Snapshot isolation are typically implemented using MVCC. All writes in the system will be tracked by global timestamp / version number. Whenever you start your transaction you get a global timestamp/version number and that effectively “froze” your world. Whenever you read you’ll be reading data that is written earlier than / equal to that timestamp/version number. For write conflicts you can either use lock or use read version number to detect and abort.
Operations are performed in a way that has the same effect as if they are executed in a serialized fashion. This effectively means that if you read some data, it cannot be modified by other transactions, and vice versa - basically disallowing any concurrency between read/write and write/write. Concurrent reads are still OK.
This model is mostly natural to people don’t have a lot of background in database programming because it’ll protect them from making concurency/isolation related mistakes. The downside is that your code could easily run into deadlock if two transaction are reading/writing in parallel. Usually this gets “resolved” by a timeout (poor man’s deadlock detection), but this means the work being done is wasted and the transaction need to start over. But hey, at least it’s safe!

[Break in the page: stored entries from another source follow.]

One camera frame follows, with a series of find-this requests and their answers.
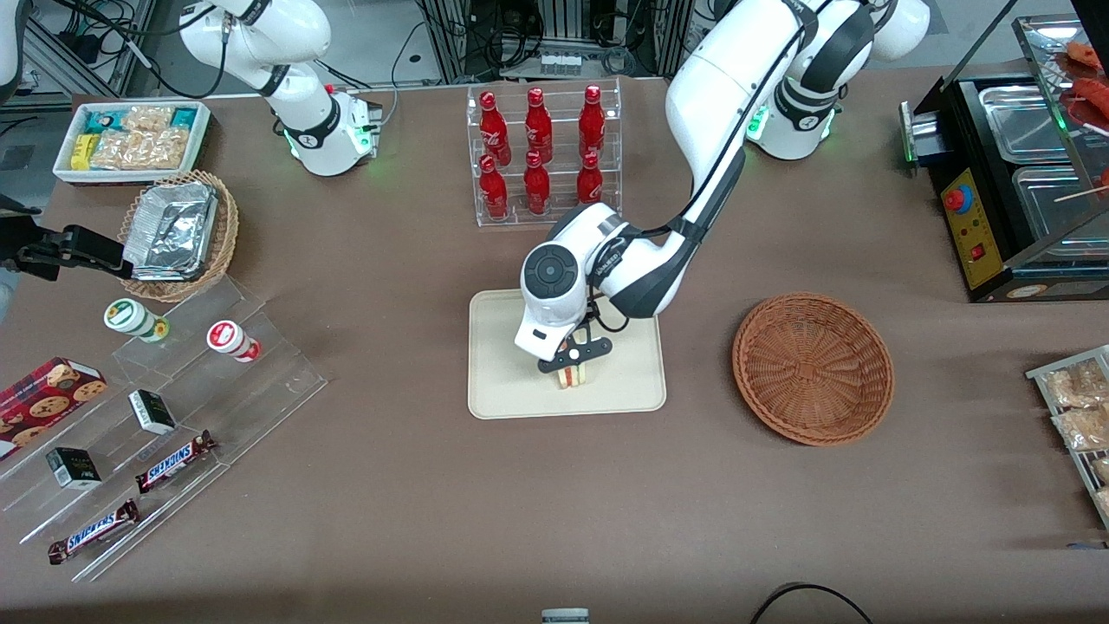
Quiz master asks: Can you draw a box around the red lid cup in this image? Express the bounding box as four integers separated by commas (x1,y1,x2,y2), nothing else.
206,320,262,363

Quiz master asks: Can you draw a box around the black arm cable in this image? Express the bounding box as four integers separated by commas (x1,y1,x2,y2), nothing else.
582,219,696,335

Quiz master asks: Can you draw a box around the green lid cup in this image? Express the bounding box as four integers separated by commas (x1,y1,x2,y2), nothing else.
103,297,171,344

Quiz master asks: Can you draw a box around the metal wire rack tray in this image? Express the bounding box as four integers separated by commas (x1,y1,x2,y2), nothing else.
1026,344,1109,531

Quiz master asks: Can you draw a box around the red cookie box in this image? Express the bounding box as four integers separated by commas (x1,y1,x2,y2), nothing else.
0,356,108,462

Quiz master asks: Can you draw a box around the clear bag of crackers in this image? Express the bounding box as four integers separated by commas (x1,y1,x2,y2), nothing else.
121,105,175,133
90,128,190,171

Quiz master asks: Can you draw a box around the wicker basket holding foil trays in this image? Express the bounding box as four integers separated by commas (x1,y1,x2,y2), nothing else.
116,170,240,303

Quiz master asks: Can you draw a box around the empty brown wicker basket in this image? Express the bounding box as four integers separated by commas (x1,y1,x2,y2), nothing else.
733,294,895,447

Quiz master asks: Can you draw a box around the red cola bottle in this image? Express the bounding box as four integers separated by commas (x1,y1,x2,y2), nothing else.
523,151,551,215
479,154,509,219
579,85,606,159
576,152,605,206
525,88,554,164
479,90,513,167

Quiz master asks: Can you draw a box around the snickers bar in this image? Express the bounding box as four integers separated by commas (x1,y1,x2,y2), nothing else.
47,499,140,566
134,430,217,495

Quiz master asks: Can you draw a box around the clear acrylic stepped display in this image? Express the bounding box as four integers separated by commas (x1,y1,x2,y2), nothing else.
0,276,329,583

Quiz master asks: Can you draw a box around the black floor cable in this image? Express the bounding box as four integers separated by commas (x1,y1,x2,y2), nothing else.
749,582,873,624

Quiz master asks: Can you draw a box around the stack of foil trays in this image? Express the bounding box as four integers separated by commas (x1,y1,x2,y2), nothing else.
123,181,219,283

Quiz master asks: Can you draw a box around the black food warmer yellow panel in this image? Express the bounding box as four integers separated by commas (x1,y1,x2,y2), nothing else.
899,13,1109,303

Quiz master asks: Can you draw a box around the aluminium frame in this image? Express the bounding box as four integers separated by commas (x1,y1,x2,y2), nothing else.
24,0,159,98

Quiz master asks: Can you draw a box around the black equipment rack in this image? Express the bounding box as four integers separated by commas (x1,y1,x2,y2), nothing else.
414,0,698,85

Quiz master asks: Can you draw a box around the clear acrylic bottle rack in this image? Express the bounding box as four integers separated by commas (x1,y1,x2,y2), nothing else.
466,78,623,229

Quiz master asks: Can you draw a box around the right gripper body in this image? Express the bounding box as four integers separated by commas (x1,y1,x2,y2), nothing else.
0,195,42,280

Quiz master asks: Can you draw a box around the small black box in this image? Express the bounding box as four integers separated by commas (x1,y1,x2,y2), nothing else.
45,446,103,491
127,389,178,436

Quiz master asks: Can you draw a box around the steel warmer pan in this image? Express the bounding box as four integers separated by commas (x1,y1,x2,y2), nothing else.
1011,164,1109,263
977,84,1071,164

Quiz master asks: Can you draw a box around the beige plastic tray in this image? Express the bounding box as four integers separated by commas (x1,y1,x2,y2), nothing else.
468,289,667,421

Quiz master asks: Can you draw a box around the white snack bin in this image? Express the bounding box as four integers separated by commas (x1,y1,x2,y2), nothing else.
53,101,212,186

We’ll talk more about this deadlock in the update lock section below.
Isolation and Locks
When operating data on diffrent isolation levels, database typically implement isolation level using a combination of locks and MVCC techniques. Let’s take a look at lock first. There are usually 3 kinds of locks:
You can think of this as a read lock. Readers take read lock and only conflict with writers (who take exclusive lock).
Think of this as a writer lock. Only one writer can enter at the same time - it blocks other writers and readers for the duration of the lock.
This is a asymetric lock used to prevent a common form of deadlock.
- A take shared lock on row X, and read row X
- B take shared lock on row X, and read row X
- A try to write to row X by taking exclusive lock on row X, but blocks on shared lock from B
- B try to write to row X by taking exclusive lock on row X, but blocks on shared lock from A
Now you got yourselve a deadlock, which typically results a timeout and wasted work.
Now let’s see what happens if they take update lock:
- A take update lock on row X, and read row X
- B take update lock on row X, blocked by update lock on row X
- A take exclusive lock on row X, granted, and updates row X, release the lock
- B wake up and update lock granted, and proceed to update row X
Now you can see there are no more deadlocks and no more wasted work being done. There are still contention - that’s unavoidable in this model.
Also, note that update lock allows concurrent readers - so it’s better than if you take exclusive lock for reads upfront.
|Model||Read||Write||Risk||Performance under high concurrency **|
|Read committed||Take shared lock and release once read completes||Write take exclusive lock and release once write completes||Non-repeatable reads, Read skew||Read/Read: Good, Read/Write: Good, Write/Write: Good|
|Repeatable-read||Takes shared lock until end of transaction||Write takes exclusive lock and release once write completes||Phantoms / Write Skew||Read/Read: Good, Read/Write: Poor, Write/Write: OK|
|Snapshot||No lock||Takes exclusive lock and release once write completes||Reading stale (but consistent) data, Phantoms / Write Skew||Read/Read: Good, Read/Write: Good, Write/Write: Poor|
|Serializable (Two phase Locking)||Take shared lock until end of transaction||Take exclusive lock until end of transaction||Deadlock||Read/Read: Good, Read/Write: Poor, Write/Write: Poor|
|Serializable snapshot (Optimisitic)||No lock||No lock||Reading stale (but consistent) data, lot of aborts under high-contention||Read/Read: Good, Read/Write: Poor, Write/Write: Poor|
** Those description for performance is only a simplification for illustration purpose only - performance is a complicated topic.